**Exercise**
For the word "with", find each line in the entries where it occurs and copy that line.

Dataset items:
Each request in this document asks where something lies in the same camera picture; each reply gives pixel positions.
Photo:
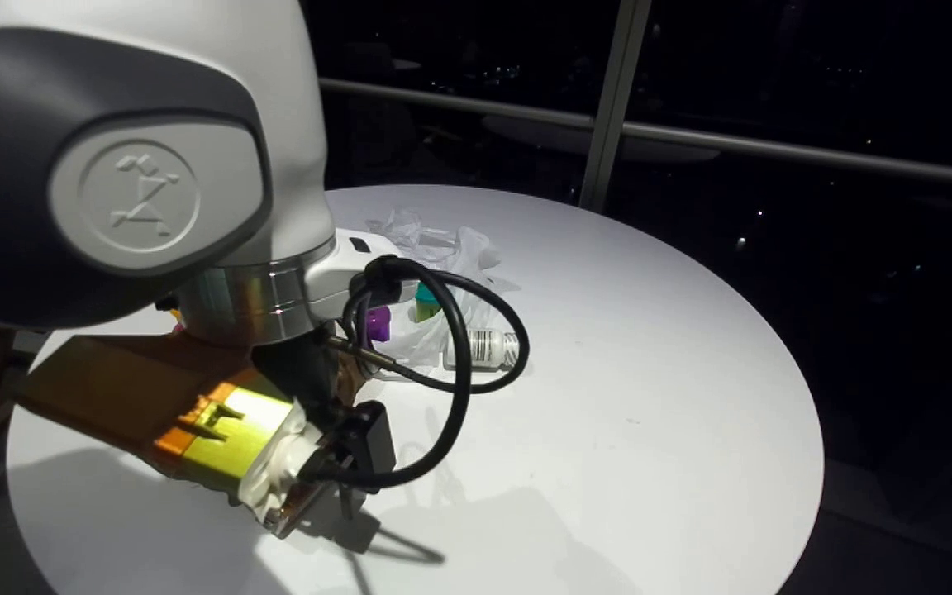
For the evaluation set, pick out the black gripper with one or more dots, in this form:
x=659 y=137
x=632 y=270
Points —
x=321 y=475

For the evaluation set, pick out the purple lid small container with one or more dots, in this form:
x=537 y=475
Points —
x=378 y=326

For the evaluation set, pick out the teal lid small container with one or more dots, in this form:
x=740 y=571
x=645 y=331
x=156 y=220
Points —
x=423 y=302

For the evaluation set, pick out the white labelled pill bottle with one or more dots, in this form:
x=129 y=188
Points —
x=493 y=349

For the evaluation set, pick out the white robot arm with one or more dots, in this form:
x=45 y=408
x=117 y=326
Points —
x=164 y=211

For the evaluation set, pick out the white plastic bag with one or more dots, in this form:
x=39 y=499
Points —
x=466 y=305

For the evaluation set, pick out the metal window railing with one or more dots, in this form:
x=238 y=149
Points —
x=597 y=98

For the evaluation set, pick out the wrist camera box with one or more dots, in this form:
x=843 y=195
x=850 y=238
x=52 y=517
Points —
x=190 y=411

**Reply to the exercise**
For the evaluation set, pick out the black gripper with one or more dots, in this form:
For the evaluation set, pick out the purple lid small container with one or more dots, in this form:
For the evaluation set, pick out the teal lid small container with one or more dots, in this form:
For the evaluation set, pick out the white labelled pill bottle with one or more dots, in this form:
For the evaluation set, pick out the white robot arm with one or more dots, in this form:
For the evaluation set, pick out the white plastic bag with one or more dots, in this form:
For the evaluation set, pick out the metal window railing with one or more dots, in this form:
For the evaluation set, pick out the wrist camera box with one or more dots, in this form:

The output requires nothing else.